For instance, in fertilizers during 2008-09 amounts deferred was an unprecedented Rs 50,000 crores. In 2011-12, while this declined to around Rs 17,000 crores, thereafter it scaled up to Rs 32,000 crores in 2012-13 and further to Rs 38,000 crores in 2013-14. In oil and food, subsidy payments rolled over in 2013-14 were Rs 43,500 crores and Rs 40,000 crores respectively.

All this has taken a heavy toll of fertilizer manufacturers and oil PSUs by way of serious liquidity problems, huge interest burden denting profits and even suspension of production. This has discouraged investment in capacity build up especially in fertilizers leading to heavy dependence on imports and increased subsidy outflow as import come at higher cost.

The extant method of cash accounting by permitting recording of expenses when actually paid acts as a cover up for all these omissions and commissions. The mandarins in finance ministry first estimate the likely fiscal deficit vis-a-vis the target and then determine how much payments to make under subsidies on fertilizers, food and oil so as to reach the target.
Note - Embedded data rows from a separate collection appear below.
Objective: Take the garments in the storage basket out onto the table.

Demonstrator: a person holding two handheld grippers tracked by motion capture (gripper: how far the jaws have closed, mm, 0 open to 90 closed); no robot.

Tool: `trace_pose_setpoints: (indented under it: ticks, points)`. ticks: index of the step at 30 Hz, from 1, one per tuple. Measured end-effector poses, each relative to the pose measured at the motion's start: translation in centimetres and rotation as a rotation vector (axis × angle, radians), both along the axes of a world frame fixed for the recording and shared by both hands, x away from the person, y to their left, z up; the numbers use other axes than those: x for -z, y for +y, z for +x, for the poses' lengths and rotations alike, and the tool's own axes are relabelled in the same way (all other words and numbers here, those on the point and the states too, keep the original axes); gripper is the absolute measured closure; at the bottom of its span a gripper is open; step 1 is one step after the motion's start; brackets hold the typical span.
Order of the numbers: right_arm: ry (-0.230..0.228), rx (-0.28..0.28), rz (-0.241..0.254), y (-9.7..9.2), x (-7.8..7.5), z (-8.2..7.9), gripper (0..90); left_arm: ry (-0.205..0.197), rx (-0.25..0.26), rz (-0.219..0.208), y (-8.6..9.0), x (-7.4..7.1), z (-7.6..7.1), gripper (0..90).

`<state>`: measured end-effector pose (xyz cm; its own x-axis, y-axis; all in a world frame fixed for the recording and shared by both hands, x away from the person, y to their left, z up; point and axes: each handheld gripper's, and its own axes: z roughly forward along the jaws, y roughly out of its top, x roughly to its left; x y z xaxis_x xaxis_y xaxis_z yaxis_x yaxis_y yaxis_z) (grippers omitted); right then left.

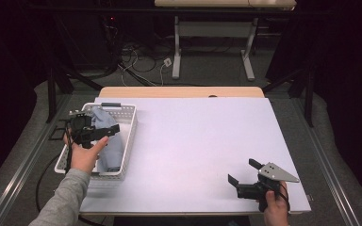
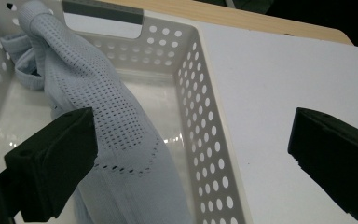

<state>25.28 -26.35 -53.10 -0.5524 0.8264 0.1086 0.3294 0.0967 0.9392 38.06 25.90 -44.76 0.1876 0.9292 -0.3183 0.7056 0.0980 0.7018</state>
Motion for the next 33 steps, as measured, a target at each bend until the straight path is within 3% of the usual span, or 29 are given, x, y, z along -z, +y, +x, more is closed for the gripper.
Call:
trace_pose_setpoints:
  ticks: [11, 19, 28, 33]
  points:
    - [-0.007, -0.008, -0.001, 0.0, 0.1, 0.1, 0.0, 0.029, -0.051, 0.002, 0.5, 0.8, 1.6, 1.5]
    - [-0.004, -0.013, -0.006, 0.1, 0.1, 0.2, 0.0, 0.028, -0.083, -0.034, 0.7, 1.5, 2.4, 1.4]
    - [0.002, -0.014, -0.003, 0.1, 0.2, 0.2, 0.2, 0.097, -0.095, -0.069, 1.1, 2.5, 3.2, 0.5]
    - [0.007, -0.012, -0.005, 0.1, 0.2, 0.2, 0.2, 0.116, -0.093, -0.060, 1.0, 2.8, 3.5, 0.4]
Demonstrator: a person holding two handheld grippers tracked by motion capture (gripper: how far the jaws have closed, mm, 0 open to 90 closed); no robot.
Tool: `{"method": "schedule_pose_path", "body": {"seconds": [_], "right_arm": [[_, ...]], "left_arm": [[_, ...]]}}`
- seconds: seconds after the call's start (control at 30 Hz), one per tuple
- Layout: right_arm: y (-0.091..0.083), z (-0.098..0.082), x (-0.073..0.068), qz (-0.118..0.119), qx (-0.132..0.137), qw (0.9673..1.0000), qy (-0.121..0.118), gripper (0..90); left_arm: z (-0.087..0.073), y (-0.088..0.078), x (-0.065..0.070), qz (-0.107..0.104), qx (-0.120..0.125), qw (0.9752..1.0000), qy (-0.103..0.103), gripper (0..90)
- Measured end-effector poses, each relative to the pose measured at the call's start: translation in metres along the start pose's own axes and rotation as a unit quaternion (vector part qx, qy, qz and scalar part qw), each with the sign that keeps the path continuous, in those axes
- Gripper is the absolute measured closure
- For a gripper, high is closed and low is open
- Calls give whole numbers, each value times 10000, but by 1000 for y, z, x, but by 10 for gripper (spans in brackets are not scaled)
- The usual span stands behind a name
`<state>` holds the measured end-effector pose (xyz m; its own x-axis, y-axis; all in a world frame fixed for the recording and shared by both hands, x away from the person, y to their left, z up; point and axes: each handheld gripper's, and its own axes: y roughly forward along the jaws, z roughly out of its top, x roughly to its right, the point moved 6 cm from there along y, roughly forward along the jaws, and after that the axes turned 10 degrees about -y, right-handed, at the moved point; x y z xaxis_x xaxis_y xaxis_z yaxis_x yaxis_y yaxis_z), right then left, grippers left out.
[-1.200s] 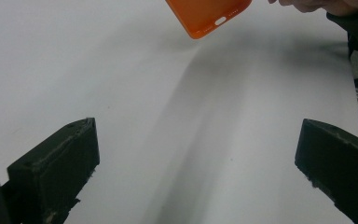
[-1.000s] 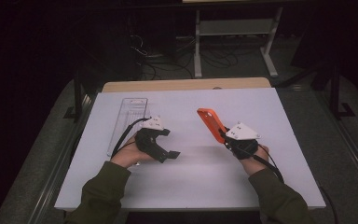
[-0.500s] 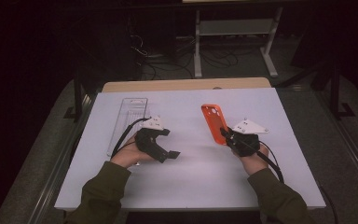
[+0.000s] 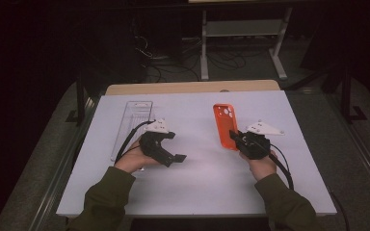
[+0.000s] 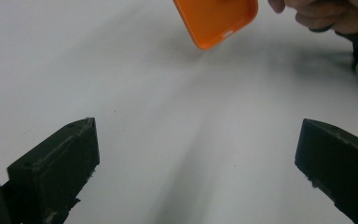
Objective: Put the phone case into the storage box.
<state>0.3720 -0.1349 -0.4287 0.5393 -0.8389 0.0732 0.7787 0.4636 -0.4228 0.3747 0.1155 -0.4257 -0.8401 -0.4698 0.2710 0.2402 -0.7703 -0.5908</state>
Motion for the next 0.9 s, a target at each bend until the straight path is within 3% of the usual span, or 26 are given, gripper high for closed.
{"method": "schedule_pose_path", "body": {"seconds": [0.1, 0.17, 0.33, 0.73, 0.9], "right_arm": [[0, 0, -1, -46, 14, 10000, 27, 804], [0, 1, -2, -71, 31, 10000, 16, 803], [1, 2, -6, -73, 52, 10000, -36, 804], [5, 6, -23, -67, 92, 9996, -271, 803], [5, 7, -27, -40, 97, 9997, -230, 803]], "left_arm": [[4, -2, -5, 123, 149, 9998, -66, 0], [7, -5, -6, 151, 255, 9993, -217, 0], [13, -9, -4, 58, 439, 9978, -497, 0], [25, -9, 1, 53, 638, 9958, -650, 0], [31, -4, 4, 87, 664, 9954, -678, 0]]}}
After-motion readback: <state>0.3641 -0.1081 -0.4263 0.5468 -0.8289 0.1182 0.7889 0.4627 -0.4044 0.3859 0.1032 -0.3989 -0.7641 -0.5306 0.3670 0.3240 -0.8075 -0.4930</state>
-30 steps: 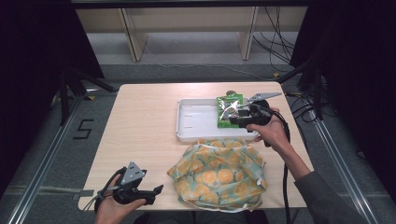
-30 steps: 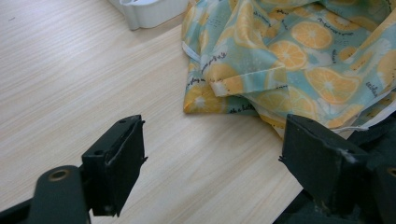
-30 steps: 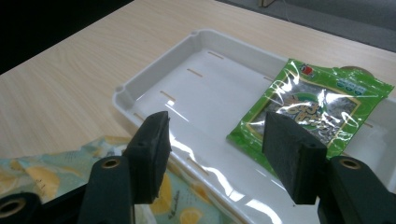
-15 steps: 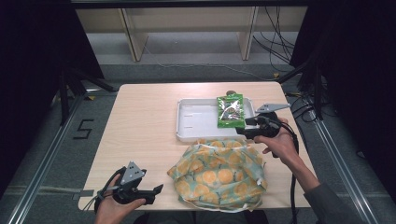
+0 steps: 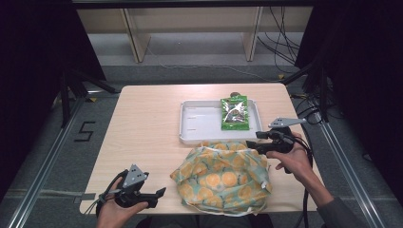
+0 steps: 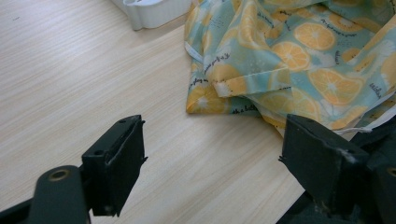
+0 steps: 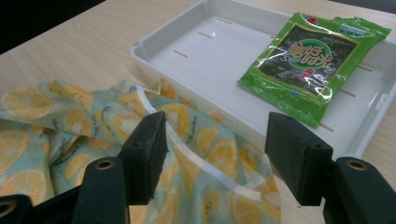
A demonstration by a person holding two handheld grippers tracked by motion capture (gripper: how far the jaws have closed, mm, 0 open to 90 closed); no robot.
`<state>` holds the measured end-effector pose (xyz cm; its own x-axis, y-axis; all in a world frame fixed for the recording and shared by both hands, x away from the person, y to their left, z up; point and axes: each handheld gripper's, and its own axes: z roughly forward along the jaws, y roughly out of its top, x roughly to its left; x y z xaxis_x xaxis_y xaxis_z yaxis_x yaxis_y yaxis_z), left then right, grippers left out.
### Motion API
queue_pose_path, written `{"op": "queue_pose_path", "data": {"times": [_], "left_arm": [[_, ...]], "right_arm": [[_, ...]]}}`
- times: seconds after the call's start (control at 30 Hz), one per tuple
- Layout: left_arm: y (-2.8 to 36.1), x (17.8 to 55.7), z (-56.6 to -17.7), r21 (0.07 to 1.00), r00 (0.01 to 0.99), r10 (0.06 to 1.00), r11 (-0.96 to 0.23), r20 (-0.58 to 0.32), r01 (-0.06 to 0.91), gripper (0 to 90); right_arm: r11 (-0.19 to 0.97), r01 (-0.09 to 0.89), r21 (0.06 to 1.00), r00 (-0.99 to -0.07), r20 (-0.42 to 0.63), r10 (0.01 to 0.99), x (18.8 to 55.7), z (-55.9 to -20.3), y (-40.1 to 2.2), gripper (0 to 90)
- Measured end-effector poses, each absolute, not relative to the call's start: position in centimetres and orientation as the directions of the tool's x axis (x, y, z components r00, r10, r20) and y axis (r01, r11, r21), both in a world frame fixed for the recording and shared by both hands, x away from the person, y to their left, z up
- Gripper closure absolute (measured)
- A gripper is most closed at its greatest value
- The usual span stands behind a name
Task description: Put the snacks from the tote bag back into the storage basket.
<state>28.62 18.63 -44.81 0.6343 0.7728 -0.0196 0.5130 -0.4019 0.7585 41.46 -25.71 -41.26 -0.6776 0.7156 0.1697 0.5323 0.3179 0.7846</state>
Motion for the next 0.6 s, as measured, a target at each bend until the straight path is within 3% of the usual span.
{"op": "queue_pose_path", "data": {"times": [0.6], "left_arm": [[18.7, 28.6, -44.8, 0.753, 0.64, 0.768, -0.416, -0.009, 0.51, 20.8]], "right_arm": [[0.327, 0.537, 0.778, -0.697, 0.192, 0.691, 38.6, -42.0, -27.5, 32.7]]}}
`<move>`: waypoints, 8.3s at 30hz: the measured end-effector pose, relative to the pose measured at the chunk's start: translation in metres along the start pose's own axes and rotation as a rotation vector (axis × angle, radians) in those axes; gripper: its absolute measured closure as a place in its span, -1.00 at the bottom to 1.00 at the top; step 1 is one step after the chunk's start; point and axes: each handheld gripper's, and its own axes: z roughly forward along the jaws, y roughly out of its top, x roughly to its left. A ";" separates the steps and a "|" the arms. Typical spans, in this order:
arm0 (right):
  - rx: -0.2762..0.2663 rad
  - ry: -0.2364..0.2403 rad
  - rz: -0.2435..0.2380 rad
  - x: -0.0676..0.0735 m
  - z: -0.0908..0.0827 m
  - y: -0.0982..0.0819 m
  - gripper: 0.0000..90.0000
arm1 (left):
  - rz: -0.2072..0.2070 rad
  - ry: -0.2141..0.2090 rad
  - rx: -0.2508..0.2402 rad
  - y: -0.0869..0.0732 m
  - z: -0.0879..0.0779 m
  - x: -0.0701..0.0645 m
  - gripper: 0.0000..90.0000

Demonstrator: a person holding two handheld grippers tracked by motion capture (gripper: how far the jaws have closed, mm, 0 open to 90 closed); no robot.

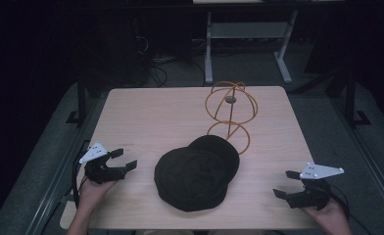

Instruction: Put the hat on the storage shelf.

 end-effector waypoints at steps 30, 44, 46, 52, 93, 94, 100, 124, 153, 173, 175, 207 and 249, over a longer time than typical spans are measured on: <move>0.149 0.313 -0.436 0.104 0.068 0.116 -0.28 | -0.005 -0.067 0.044 -0.005 0.008 0.001 -0.57; 0.257 0.422 -0.559 0.149 0.122 0.136 0.03 | -0.020 -0.087 0.042 -0.005 0.010 0.002 -0.57; 0.267 0.433 -0.571 0.154 0.127 0.138 0.06 | -0.024 -0.088 0.044 -0.005 0.010 0.002 -0.57; 0.320 0.458 -0.592 0.168 0.148 0.140 0.28 | -0.023 -0.086 0.052 -0.006 0.010 0.002 -0.57; 0.230 0.484 -0.449 0.175 0.155 0.167 0.77 | -0.006 -0.109 0.043 -0.002 0.010 -0.001 -0.53; 0.230 0.484 -0.449 0.175 0.155 0.167 0.77 | -0.006 -0.109 0.043 -0.002 0.010 -0.001 -0.53; 0.139 0.495 -0.410 0.171 0.141 0.192 0.77 | 0.041 -0.168 0.019 0.005 0.011 -0.014 -0.53; 0.015 0.573 -0.341 0.164 0.105 0.240 0.77 | 0.184 -0.271 -0.100 0.039 0.006 -0.037 -0.49; -0.079 0.629 -0.282 0.138 0.092 0.238 0.74 | 0.243 -0.339 -0.063 0.088 0.007 -0.041 0.89; -0.217 0.457 -0.243 0.106 0.062 0.196 0.09 | 0.350 -0.262 -0.029 0.177 -0.007 -0.053 0.91; -0.229 0.416 -0.245 0.101 0.055 0.187 0.01 | 0.347 -0.259 -0.031 0.184 -0.008 -0.050 0.91; -0.194 0.098 -0.054 0.009 0.005 0.059 -0.31 | 0.318 -0.371 -0.022 0.273 0.024 -0.049 0.90; -0.310 0.073 0.036 -0.013 -0.012 0.045 -0.30 | 0.245 -0.404 -0.046 0.352 0.147 -0.124 0.88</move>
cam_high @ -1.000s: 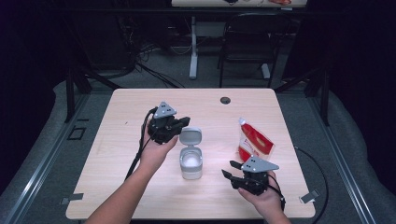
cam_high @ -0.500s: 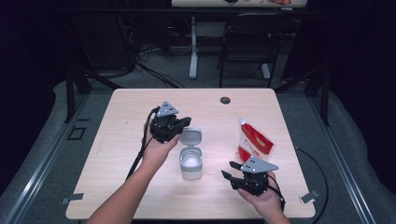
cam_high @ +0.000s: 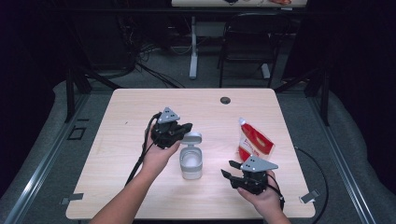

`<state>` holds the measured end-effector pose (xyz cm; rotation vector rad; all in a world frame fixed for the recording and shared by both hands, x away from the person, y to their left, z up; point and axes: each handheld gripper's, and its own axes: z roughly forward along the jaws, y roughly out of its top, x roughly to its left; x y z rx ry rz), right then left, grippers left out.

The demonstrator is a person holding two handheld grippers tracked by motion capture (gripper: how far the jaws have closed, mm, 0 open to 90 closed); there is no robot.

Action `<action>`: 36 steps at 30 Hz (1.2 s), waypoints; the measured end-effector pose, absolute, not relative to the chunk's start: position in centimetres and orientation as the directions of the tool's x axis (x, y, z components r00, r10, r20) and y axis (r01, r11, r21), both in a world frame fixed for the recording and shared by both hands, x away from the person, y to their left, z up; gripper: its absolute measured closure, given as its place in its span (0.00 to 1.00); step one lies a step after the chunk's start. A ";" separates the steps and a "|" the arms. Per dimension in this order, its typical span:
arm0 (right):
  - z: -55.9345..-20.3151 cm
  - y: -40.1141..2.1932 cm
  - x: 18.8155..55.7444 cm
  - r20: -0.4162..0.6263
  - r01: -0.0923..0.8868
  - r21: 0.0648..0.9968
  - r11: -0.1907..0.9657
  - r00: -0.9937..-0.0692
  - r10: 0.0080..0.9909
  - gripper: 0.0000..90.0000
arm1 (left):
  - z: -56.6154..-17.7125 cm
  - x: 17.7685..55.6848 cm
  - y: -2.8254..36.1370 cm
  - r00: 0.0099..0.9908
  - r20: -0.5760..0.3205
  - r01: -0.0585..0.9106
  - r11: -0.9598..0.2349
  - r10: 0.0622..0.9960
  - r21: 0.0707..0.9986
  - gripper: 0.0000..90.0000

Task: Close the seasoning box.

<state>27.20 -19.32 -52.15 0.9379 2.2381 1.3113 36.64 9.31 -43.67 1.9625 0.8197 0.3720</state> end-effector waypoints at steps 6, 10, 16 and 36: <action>-52.1 -19.4 27.1 0.010 0.354 0.873 0.335 -0.701 0.713 0.60 | -43.9 35.5 9.4 0.747 -0.076 0.380 -0.330 0.661 0.864 1.00; -52.1 -19.4 27.1 0.009 0.355 0.872 0.337 -0.699 0.715 0.60 | -43.5 35.0 9.8 0.750 -0.079 0.372 -0.321 0.657 0.871 1.00; -52.1 -19.5 27.2 0.007 0.357 0.870 0.340 -0.698 0.716 0.60 | -43.3 34.5 10.2 0.755 -0.077 0.367 -0.322 0.651 0.873 1.00; -52.2 -19.6 27.1 0.002 0.356 0.871 0.339 -0.692 0.722 0.60 | -43.8 31.8 12.5 0.756 -0.072 0.359 -0.321 0.651 0.876 1.00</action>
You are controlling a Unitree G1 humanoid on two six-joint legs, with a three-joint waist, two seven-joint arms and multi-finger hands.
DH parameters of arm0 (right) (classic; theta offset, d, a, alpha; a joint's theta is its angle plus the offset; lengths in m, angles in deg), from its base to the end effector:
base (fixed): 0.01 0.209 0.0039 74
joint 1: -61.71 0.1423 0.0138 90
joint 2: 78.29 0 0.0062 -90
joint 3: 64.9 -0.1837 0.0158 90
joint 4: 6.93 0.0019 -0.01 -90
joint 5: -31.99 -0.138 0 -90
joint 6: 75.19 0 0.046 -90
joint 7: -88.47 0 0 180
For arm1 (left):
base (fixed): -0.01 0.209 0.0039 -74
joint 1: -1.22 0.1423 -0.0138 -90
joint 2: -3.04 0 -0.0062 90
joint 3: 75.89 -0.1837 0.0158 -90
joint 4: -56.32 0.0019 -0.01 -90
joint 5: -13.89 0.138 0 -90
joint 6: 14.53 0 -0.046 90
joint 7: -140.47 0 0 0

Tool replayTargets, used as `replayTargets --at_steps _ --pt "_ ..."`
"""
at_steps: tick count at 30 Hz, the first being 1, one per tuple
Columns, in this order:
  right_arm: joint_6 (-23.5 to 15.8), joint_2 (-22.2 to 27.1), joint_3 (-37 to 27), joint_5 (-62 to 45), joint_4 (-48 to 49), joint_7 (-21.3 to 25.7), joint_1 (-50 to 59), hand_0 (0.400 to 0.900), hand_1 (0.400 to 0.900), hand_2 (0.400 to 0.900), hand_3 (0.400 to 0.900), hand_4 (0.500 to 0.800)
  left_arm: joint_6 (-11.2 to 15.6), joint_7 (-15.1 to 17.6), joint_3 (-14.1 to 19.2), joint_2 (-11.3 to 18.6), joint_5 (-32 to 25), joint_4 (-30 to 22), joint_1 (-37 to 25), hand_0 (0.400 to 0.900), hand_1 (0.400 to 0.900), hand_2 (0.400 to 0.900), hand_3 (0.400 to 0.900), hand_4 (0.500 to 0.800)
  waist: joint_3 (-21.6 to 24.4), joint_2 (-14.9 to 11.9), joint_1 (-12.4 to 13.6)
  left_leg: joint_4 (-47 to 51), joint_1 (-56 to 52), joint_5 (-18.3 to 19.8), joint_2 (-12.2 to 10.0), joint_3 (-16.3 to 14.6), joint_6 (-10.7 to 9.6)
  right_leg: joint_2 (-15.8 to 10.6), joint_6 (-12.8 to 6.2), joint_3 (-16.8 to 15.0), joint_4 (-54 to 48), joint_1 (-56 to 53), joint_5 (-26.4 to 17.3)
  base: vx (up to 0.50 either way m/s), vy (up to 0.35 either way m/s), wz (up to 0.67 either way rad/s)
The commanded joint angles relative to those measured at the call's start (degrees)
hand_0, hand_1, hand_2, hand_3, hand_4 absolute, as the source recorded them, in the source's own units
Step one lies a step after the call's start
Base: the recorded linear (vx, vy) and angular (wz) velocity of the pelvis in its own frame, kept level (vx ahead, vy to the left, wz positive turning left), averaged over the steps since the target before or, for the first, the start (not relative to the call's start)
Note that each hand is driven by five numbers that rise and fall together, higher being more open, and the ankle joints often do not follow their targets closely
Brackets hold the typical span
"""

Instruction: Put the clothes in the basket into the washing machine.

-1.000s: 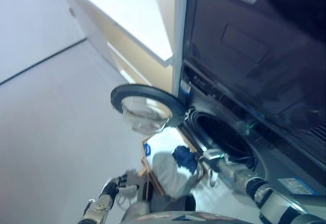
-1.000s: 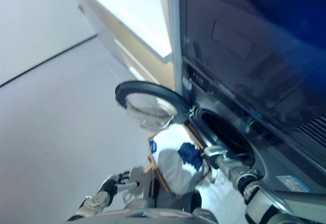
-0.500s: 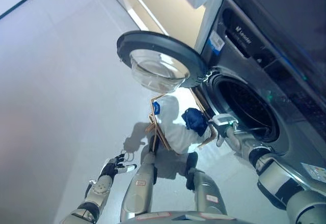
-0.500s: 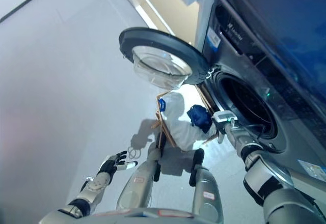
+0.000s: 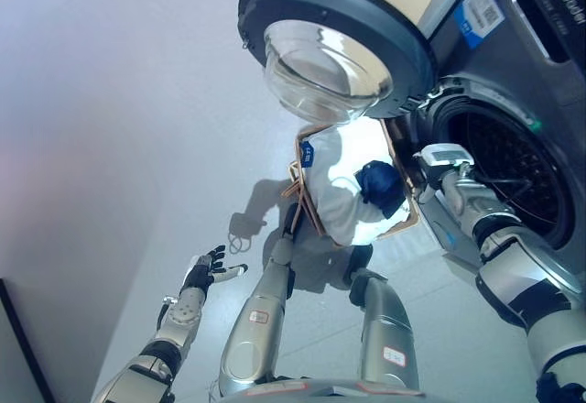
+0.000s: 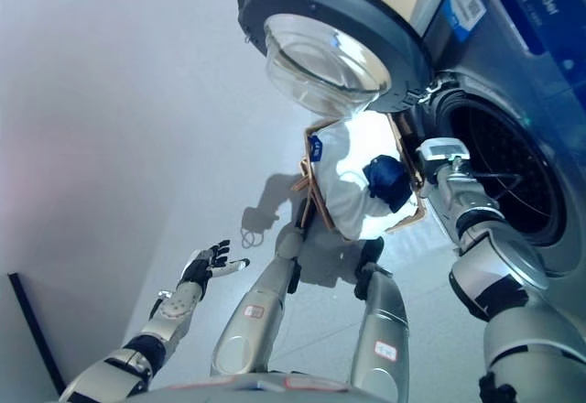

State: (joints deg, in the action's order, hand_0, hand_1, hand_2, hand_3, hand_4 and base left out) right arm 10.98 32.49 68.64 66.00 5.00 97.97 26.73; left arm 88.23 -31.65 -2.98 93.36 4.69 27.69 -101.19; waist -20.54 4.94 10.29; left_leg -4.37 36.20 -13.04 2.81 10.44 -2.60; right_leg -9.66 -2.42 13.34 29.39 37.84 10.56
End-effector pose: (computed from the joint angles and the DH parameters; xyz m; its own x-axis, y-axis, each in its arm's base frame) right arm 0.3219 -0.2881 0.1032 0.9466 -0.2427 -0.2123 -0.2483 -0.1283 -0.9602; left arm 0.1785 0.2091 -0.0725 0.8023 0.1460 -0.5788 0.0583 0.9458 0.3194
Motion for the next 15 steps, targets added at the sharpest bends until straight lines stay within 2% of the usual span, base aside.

The true picture about state of government finances remains shrouded in a thin veil.

This veil can be lifted only if the government acts on the suggestion of the commission to switch over to accrual based accounting of receipts and expenses. This will leave no scope whatsoever for fudging of accounts as expenses will necessarily have to be recorded in the year transaction has happened regardless of actual payment.

The government will then be compelled to make payments to manufacturers and oil PSUs in time (as it would have nothing to gain from fudging) thereby putting an end to the nightmare the latter have been going thru for decades.

Hopefully, Modi government will take a call on this major expenditure reform in the budget for 2015-16.